Tariq Ramadan placé en garde à vue à Paris

Tariq Ramadan a été placé en garde à vue mercredi matin à Paris pour être entendu par la police judiciaire dans le cadre d’une enquête pour viols et violences volontaires.

L’islamologue, visé en France par deux plaintes pour viols, avait été convoqué, a-t-on précisé de source judiciaire. Selon son avocat suisse, Marc Bonnant, « c’est de France qu’il s’est rendu spontanément et non sous la contrainte » à cette convocation.

Selon une source policière, il était entendu dans des locaux de la police judiciaire dans le 12e arrondissement de Paris.

Le parquet de Paris a ouvert en octobre dernier une enquête préliminaire pour viols et violences volontaires.

Une femme, Henda Ayari, ancienne salafiste, l’accuse de l’avoir agressée en marge d’un congrès de l’Union des organisations islamiques de France en 2012.

Une accusation rejetée par Tariq Ramadan, qui a porté plainte pour dénonciation calomnieuse.

Mais une autre femme a déposé plainte pour viol. Elle dit avoir été victime de violences sexuelles d’une grande brutalité, selon son témoignage cité l’automne dernier dans la presse.

En Suisse, quatre de ses anciennes élèves l’ont accusé, dans La Tribune de Genève et le journal 24 Heures, d’abus commis pour certaines quand elles étaient encore mineures.

Ces accusations n’ont eu à ce jour aucune suite et la garde à vue de Tariq Ramadan « est sans aucune relation avec les faits qui auraient été commis en Suisse », a dit Me Bonnant, selon qui ces quatre accusatrices « ont revisité leur consentement quelques années après » mais n’ont pas porté plainte.

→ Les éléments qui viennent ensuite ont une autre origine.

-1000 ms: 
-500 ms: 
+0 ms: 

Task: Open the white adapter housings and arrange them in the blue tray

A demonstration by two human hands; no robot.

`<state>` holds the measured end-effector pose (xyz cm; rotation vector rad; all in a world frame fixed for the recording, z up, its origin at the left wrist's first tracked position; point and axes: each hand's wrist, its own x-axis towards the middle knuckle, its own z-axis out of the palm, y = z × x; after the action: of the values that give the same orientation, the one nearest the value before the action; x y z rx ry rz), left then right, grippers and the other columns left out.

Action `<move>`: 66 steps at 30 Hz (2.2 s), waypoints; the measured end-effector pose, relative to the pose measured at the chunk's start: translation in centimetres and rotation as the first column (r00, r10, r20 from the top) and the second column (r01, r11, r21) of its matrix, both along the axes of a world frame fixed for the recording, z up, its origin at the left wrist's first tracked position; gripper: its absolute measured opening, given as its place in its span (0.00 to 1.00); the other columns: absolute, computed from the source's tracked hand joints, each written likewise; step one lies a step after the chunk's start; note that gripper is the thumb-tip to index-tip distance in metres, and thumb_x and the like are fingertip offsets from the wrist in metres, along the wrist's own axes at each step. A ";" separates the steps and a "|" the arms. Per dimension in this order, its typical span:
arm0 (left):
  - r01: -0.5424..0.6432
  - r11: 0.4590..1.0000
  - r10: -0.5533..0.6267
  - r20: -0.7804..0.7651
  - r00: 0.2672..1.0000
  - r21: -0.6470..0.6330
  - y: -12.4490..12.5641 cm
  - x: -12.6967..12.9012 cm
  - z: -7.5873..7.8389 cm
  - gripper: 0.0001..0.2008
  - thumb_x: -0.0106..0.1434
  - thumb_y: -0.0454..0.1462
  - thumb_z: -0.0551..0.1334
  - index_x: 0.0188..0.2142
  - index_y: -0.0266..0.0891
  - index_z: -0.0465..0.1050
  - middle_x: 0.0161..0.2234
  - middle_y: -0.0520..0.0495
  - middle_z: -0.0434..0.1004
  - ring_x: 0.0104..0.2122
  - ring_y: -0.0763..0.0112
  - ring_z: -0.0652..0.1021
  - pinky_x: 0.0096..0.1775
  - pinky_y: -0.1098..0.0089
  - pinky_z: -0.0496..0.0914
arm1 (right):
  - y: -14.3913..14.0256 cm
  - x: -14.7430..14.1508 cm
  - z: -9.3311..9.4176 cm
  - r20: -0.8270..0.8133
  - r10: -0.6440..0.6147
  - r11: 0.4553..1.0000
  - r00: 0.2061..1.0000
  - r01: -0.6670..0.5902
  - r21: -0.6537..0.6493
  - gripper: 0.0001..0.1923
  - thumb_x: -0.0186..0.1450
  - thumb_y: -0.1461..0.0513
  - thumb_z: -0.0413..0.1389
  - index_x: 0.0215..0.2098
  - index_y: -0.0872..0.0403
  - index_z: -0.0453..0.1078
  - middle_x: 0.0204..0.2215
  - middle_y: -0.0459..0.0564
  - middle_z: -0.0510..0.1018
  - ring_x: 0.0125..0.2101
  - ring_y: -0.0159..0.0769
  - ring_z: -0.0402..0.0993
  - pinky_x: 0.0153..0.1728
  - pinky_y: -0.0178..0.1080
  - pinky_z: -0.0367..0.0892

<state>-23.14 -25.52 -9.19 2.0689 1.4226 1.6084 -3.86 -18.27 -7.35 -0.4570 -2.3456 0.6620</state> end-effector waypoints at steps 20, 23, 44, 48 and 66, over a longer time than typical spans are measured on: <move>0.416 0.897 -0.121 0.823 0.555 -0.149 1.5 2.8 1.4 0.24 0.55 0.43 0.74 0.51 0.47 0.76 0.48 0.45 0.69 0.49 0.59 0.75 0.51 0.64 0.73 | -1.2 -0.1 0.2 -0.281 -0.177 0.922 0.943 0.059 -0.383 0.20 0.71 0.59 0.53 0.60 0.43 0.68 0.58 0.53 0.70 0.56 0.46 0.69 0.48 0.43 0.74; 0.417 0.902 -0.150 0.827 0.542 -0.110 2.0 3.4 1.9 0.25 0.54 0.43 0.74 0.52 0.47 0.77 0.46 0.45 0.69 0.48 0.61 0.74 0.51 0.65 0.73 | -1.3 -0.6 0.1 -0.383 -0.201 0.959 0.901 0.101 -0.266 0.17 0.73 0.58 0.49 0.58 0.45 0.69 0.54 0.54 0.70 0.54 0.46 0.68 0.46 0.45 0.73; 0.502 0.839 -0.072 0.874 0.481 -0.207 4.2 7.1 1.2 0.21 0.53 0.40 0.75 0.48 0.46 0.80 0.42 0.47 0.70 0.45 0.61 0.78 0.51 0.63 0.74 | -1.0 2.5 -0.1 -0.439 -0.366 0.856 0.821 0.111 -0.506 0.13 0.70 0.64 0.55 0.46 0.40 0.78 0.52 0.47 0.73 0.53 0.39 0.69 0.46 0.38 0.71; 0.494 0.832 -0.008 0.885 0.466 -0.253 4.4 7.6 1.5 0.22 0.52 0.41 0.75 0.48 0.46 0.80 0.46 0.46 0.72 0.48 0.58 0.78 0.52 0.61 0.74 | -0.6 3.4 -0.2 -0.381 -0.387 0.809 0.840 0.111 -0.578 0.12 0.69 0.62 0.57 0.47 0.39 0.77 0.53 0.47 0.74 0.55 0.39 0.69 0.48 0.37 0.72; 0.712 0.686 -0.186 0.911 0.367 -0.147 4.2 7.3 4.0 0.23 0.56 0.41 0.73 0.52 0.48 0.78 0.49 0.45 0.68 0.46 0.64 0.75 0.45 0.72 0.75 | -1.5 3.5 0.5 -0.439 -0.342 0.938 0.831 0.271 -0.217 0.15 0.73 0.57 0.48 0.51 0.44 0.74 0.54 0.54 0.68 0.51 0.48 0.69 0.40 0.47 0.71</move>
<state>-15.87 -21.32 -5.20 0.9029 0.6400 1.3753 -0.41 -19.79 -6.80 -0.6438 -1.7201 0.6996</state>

Les avocats français de Tariq Ramadan ont pour leur part refusé de faire le moindre commentaire. Sa garde à vue peut-être prolongée jusqu’à 96 heures.
L’université britannique d’Oxford, où il enseignait, a annoncé en novembre sa suspension avec effet immédiat.

Elle a justifié cette décision par la volonté de permettre au professeur d’études islamiques contemporaines de « répondre aux sérieuses allégations formulées contre lui ».

Ces accusations de viols avaient suscité un déchaînement de ses supporters dans les réseaux sociaux.

Né le 26 août 1962 à Genève, Tariq Ramadan est le petit-fils du fondateur égyptien des Frères musulmans, Hassan el-Banna, auquel il a consacré sa thèse de doctorat de l’université de la même ville de Genève.

Conférencier prolixe, prédicateur et auteur d’ouvrages sur l’islam et l’intégration, son allure moderne et ses talents de débatteur en font un « bon client » des chaînes d’information.

S’il a pu faire figure de défenseur d’un islam compatible avec les démocraties occidentales, il est aussi accusé par ses nombreux détracteurs d’être un adepte du double discours, modéré pour les médias et fondamentaliste pour son public.

En 2003, il avait ainsi soutenu l’idée d’un moratoire sur les châtiments corporels dans les pays musulmans, dont la lapidation des femmes, plutôt qu’une interdiction immédiate.

Dans une vidéo diffusée sur internet, il avait également estimé que l’excision faisait partie des traditions de la communauté musulmane et prôné une discussion interne à l’islam sur ce sujet comme sur d’autres. « C’est à nous de décider, pas aux islamophobes ni aux racistes », avait-il expliqué.

En avril 2017, le ministère de l’Intérieur avait décidé d’expulser de France son frère aîné, Hani Ramadan, estimant qu’il faisait peser une menace grave sur l’ordre public.

Ce défenseur de la charia, qui a justifié par le passé la lapidation des femmes adultères, dirige le Centre islamique de Genève. Cette institution créée en 1961 par leur père, Saïd, gendre de Hassan El-Banna, et réputée financée par l’Arabie saoudite, est entièrement gérée par la famille Ramadan.